Scale: Device → Market Function: Market Intelligence S0

Reports and datasets describing off-grid and weak-grid appliance markets, demand, and impacts — a critical complement to purely technical modelling.

CLASP — Global LEAP programs & tools

Scale: Device → Market Function: Tools + Evidence S0

Research, tools, and procurement mechanisms supporting efficient appliances in off-grid and weak-grid settings.

Integration rules (what plugs into what)

The atlas becomes operational when each layer’s outputs are treated as inputs for the next layer. The rules below define the default wiring.

Rule A — Data → Planning

Time series and structured datasets from Data & measurement feed planning engines (PyPSA, Calliope, OSeMOSYS, TEMOA, oemof, OnSSET). Any dataset used more than once should be snapshotted and versioned locally.

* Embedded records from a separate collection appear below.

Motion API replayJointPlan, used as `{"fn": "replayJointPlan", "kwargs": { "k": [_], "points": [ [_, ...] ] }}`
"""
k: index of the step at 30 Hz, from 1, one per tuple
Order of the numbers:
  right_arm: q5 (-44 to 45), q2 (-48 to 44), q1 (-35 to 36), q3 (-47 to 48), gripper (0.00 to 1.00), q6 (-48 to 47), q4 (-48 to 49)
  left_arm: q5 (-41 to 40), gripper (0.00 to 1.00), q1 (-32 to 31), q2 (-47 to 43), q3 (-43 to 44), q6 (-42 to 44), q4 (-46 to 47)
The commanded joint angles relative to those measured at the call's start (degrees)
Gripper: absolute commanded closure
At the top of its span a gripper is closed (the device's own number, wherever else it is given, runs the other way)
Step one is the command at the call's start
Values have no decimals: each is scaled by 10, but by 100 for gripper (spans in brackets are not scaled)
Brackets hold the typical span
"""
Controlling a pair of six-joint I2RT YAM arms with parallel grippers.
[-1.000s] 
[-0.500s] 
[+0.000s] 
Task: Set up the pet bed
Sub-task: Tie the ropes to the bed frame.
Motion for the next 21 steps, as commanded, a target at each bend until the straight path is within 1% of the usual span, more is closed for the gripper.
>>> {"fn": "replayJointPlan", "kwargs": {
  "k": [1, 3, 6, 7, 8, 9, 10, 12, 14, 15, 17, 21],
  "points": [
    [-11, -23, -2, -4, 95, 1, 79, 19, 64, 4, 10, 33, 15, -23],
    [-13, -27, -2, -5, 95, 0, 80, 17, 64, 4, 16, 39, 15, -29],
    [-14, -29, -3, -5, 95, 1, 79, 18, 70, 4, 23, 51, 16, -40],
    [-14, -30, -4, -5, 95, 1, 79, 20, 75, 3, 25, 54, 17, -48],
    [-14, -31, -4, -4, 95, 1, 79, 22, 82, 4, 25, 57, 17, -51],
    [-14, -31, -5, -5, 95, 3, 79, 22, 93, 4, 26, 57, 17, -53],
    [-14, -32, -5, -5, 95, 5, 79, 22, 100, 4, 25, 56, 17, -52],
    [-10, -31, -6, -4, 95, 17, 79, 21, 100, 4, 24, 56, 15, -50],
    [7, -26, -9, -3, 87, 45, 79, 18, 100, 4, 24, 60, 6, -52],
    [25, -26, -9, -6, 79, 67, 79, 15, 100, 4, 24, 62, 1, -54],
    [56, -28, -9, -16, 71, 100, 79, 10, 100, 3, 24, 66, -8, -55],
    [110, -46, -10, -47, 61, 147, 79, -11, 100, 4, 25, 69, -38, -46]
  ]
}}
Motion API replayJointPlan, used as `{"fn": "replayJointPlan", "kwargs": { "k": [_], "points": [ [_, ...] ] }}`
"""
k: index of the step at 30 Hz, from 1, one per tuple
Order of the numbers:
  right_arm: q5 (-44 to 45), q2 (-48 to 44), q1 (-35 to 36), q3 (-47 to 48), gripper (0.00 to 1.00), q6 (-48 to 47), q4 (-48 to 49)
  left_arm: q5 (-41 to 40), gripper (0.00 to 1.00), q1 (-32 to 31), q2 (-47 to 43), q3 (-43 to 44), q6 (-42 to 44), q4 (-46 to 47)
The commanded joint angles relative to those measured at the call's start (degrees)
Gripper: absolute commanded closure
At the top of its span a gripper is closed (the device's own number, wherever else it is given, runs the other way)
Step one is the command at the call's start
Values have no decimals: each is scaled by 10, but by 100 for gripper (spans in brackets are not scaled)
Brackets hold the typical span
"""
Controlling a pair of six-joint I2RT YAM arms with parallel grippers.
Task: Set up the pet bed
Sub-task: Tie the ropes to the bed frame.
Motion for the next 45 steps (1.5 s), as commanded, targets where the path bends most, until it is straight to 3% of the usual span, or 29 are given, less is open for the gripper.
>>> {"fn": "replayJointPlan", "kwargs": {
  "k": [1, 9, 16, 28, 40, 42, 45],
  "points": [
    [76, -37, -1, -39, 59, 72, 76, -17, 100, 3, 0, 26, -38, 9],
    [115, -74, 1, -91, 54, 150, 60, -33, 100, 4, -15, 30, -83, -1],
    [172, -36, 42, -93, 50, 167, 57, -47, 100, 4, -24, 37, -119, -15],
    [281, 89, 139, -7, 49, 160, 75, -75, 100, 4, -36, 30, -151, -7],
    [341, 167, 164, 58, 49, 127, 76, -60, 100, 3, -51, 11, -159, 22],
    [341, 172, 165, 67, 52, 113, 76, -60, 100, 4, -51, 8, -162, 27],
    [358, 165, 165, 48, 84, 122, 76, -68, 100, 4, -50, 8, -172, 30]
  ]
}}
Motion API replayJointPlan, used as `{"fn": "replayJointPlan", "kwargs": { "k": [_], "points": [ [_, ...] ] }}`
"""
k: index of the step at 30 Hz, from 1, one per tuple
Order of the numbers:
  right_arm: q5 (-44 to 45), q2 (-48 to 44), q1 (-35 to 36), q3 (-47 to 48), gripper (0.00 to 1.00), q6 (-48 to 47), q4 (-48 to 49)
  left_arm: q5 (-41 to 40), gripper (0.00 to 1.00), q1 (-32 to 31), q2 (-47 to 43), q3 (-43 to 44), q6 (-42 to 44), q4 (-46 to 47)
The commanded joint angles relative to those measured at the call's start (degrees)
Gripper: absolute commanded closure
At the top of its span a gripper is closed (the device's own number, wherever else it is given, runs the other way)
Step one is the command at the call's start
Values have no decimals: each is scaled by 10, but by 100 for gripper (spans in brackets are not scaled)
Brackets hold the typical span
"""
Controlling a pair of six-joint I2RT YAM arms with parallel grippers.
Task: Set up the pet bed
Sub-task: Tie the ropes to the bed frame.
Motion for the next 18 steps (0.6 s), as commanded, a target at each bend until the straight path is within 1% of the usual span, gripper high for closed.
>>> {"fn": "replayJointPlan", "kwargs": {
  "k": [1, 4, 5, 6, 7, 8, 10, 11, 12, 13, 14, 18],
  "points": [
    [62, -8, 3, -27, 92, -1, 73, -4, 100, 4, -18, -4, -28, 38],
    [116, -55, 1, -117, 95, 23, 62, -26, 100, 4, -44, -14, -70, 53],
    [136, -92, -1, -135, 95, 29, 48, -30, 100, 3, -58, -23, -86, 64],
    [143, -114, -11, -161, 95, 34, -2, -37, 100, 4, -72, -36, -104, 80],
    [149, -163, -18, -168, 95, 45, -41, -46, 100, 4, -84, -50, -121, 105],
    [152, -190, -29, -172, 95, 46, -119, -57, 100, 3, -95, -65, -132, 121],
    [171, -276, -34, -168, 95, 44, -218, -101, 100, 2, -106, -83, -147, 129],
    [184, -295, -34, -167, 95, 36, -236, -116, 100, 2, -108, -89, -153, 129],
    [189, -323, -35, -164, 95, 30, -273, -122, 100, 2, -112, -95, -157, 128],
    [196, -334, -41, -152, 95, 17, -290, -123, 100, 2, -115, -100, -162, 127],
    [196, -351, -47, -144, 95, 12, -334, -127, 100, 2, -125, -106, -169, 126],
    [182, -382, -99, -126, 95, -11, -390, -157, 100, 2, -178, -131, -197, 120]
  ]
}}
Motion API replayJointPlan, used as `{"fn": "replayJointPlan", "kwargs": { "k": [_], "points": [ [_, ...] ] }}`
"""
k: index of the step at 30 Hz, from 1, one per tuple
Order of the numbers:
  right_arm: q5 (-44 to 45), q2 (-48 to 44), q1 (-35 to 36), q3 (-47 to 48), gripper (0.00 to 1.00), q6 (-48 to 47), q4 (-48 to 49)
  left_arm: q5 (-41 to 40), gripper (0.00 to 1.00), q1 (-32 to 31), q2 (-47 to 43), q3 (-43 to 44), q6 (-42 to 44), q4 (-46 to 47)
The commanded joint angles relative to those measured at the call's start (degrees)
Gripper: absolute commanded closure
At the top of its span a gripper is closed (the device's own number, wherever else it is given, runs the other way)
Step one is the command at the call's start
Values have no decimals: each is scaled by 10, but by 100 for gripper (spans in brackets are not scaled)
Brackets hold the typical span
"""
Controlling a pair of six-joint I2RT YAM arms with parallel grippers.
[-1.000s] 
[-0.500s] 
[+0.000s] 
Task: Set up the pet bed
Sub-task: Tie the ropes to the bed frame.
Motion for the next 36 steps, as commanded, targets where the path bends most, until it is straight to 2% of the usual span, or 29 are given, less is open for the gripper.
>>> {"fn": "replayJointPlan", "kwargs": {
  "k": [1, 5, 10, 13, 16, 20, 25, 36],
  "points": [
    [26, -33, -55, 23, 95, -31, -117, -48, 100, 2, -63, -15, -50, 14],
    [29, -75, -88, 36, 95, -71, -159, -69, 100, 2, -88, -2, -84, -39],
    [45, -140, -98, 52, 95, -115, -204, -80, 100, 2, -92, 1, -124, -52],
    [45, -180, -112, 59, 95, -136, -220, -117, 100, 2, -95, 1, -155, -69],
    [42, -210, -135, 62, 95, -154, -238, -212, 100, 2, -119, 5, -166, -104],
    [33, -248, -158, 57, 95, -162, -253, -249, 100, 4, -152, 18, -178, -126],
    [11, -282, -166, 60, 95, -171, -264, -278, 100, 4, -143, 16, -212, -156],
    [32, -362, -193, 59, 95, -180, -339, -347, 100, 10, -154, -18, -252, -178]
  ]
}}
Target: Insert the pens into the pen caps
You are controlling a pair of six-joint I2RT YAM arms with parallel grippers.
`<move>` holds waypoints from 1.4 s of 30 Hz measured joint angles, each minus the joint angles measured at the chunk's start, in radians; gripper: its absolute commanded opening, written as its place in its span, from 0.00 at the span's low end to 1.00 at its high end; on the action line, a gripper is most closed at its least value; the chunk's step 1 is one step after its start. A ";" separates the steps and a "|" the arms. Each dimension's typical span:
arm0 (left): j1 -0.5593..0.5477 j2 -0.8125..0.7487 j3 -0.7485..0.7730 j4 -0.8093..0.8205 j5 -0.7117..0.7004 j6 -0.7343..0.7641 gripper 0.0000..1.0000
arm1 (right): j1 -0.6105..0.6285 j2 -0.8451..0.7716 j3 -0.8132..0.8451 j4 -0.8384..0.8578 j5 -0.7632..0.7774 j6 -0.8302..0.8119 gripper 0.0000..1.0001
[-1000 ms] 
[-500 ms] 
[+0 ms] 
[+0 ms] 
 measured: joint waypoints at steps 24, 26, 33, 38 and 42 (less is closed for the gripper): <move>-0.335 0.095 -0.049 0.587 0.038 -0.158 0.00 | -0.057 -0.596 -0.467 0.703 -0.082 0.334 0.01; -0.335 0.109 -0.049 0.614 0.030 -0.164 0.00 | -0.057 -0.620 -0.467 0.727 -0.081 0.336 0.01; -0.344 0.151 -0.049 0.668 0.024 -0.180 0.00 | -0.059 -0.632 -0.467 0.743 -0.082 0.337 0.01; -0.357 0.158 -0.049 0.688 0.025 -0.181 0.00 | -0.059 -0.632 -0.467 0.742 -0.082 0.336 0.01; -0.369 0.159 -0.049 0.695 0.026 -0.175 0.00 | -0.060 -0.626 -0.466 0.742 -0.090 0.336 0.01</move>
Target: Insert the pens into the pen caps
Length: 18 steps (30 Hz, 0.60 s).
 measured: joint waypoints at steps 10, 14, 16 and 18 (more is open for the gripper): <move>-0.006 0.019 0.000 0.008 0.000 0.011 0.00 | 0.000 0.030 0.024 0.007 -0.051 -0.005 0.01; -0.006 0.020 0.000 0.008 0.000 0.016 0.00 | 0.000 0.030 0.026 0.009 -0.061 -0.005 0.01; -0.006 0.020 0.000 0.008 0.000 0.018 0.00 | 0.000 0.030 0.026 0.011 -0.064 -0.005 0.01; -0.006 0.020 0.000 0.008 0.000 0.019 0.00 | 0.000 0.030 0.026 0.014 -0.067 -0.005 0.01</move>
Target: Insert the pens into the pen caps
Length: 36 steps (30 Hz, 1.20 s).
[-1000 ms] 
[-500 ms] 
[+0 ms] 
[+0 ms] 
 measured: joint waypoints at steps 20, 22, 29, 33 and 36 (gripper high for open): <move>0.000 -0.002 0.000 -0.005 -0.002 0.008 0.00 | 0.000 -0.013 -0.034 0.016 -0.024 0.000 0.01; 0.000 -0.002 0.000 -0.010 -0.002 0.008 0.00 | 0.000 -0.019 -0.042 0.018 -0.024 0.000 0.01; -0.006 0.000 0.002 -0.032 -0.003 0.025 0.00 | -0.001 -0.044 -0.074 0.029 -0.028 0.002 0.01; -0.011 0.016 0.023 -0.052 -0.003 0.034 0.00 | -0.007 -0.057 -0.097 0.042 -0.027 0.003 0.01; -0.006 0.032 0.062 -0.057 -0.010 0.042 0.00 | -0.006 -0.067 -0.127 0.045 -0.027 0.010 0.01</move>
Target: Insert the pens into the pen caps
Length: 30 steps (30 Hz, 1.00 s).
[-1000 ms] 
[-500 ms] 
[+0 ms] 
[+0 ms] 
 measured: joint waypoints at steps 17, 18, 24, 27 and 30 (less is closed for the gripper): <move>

Rule B — Demand realism first

Build demand constraints using EnergyPlus, OpenStudio, ESP-r, and CEA. Off-grid contexts should cross-check appliance-level power and usage patterns with Global LEAP and Efficiency for Access.

Rule C — Planning → Physics

Every planning output must be tested in grid physics tools: pandapower, GridLAB-D, OpenDSS, and when needed for dynamics: ANDES. For coupled simulations (T&D + comms + markets), use HELICS.

Rule D — Design → Operations

Operational control stacks use OpenEMS (site/microgrid management), pymgrid / python-microgrid (microgrid control simulation), and ACN-Sim (EV charging scheduling simulation). Operations at system level can be stress-tested with PowerSimulations.jl.

Rule E — Materials reality always on

Any technology pathway should be grounded with life cycle assessment using openLCA and/or Brightway, pulling inventories as appropriate from openLCA Nexus. If inventories are proprietary, treat them as constraints with explicit licensing and provenance rather than hidden assumptions.

Rule F — Access & fragility are not optional

Energy access work should be cross-validated against: Humanitarian Energy Knowledge Hub and Practical Action resources, with appliance performance and market intelligence from Efficiency for Access. Without this, models drift into high-capacity assumptions and fail under real constraints.

Default build order (repeatable): data → demand → physics → planning → operations → LCA → access. If any step is skipped, treat downstream outputs as provisional.